Coccinia sessilifolia is a species of Coccinia from southern Africa.

== Description ==
Perennial, dioecious climber. The plants produce a woody hypocotyl tuber and herbaceous, up to 5 m long shoots. The shoots are glabrous and have a waxy bluish green cover. Leaves are alternate usually sessile. Only the first leaves leaves of the shoots and in rare cases on mature shoots, short petioles can be observed. The lamina is 1.5–12.5 × 2.2–13.5 cm, usually profoundly 5-lobate, more or less amplexicaulous. Upper lamina glabrous with clear to whitish pustules. Lower lamina paler than upper lamina, glabrous, often with small dark glands along the main nerves. Tendrils are simple, very rarely unequally bifid. Probracts up to 1.7 mm long but usually missing.

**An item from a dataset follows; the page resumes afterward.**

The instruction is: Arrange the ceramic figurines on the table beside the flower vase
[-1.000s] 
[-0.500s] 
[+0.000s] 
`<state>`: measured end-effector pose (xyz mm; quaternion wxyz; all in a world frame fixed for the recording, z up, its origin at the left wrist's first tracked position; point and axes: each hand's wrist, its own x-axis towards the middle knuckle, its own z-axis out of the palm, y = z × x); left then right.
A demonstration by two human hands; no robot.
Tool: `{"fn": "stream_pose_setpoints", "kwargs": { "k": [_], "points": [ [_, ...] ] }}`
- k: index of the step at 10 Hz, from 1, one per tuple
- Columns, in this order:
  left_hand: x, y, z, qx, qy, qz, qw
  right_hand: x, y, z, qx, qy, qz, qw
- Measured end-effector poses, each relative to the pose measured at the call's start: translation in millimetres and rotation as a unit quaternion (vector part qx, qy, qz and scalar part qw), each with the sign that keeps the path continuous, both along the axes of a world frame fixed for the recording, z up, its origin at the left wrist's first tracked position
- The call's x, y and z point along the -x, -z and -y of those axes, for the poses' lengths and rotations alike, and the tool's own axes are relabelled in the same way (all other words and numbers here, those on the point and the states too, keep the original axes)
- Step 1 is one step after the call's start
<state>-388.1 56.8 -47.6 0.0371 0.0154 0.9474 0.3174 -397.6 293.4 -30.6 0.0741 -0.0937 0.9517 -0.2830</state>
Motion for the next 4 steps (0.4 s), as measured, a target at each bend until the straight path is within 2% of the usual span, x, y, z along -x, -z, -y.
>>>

Flowers in each sex usually solitary, sometimes male flowers are in few-flowered racemes. Receptacle pale green, glabrous. Calyx teeth 1.5–3.5 mm long, lanceolate to (narrow) triangulate, erect to reflexed. Corolla 1.5–3 cm long, whitish cream to pale
yellow, rarely dull orange-brown with conspicuous green venation, lobes 0.9–2 cm. Stamens 3, reduced to staminodia in female flowers. Anthers in male flowers sinuate, in a globose head. Ovary cylindrical, glabrous. Style in male flowers missing, in female flowers columnar, greenish yellow. Stigmas bulging, greenish yellow. Fruit 8–12 × 3–4 cm, ellipsoid to oblong, when immature green with white longitudinal spots to stripes with waxy bloom, ripe red. Seeds 6–8 × 3–3.5 × 1–1.5 mm, more or less symmetrically obovate, face flat.

Male and female plants have (2n=) 24 equally sized chromosomes.

== Distribution ==
Coccinia sessilifolia occurs in South Africa (Gauteng, Free State, Limpopo, Mpumalanga, North West, and western Northern Cape), Namibia (Erongo, Khomas, Oshana, Otjozondjupa), and Botswana (Central District. Kgatleng, North-West District, South-East District).

== Ecology ==
Semi-arid open habitats, except for Cape region and high mountains. Flowering January–May, October–December.

== Systematics and evolution ==
According to molecular DNA analyses, Coccinia sessilifolia is related to other South African species, such as Coccinia hirtella, Coccinia mackenii, and Coccinia quinqueloba. Some populations from the western part of Limpopo province have long petioles, but share all other characters with Coccinia sessilifolia. These were described as a distinct species: Coccinia variifolia A.Meeuse. Due to the strong similarities and the close relationship in the molecular phylogeny, Holstein (2015) interpreted that these populations are better dealt with as a variety of C. sessilifolia. Since long petioles are the dominant character state in all closer relatives, Coccinia sessilifolia var. variifolia can either be interpreted as a relict of long-petiolate ancestors or a secondary development of an ancestral character.